Exercise details
Your task is to gather the lines below that hold the string "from".

Given information
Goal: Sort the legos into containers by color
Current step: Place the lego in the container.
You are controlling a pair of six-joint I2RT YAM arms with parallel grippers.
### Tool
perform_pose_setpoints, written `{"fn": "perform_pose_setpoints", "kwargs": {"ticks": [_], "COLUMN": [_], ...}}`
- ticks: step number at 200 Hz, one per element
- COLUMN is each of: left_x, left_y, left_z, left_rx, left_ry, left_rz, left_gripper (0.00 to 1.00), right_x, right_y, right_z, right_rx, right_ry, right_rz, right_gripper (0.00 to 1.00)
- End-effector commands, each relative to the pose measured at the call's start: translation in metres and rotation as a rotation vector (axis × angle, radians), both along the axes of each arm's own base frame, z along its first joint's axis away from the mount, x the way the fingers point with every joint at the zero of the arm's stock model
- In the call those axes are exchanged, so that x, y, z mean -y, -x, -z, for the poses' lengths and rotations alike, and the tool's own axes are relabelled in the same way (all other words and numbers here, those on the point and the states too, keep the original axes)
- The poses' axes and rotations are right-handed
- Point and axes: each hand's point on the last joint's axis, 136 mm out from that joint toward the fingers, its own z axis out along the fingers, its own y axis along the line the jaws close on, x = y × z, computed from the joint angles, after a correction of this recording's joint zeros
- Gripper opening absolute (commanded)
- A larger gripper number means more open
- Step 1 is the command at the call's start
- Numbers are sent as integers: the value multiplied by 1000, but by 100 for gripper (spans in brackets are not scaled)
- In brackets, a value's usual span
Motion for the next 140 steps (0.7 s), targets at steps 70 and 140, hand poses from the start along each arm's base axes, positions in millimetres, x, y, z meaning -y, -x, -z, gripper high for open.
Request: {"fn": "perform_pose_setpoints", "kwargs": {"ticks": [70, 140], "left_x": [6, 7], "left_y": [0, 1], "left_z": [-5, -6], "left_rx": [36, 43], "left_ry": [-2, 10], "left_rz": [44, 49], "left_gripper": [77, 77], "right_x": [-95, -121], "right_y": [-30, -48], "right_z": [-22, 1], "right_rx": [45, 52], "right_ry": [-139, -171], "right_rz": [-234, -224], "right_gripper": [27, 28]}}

Response below
- End-effector commands, each relative to the pose measured at the call's start: translation in metres and rotation as a rotation vector (axis × angle, radians), both along the axes of each arm's own base frame, z along its first joint's axis away from the mount, x the way the fingers point with every joint at the zero of the arm's stock model
- Point and axes: each hand's point on the last joint's axis, 136 mm out from that joint toward the fingers, its own z axis out along the fingers, its own y axis along the line the jaws close on, x = y × z, computed from the joint angles, after a correction of this recording's joint zeros
Motion for the next 140 steps (0.7 s), targets at steps 70 and 140, hand poses from the start along each arm's base axes, positions in millimetres, x, y, z meaning -y, -x, -z, gripper high for open.

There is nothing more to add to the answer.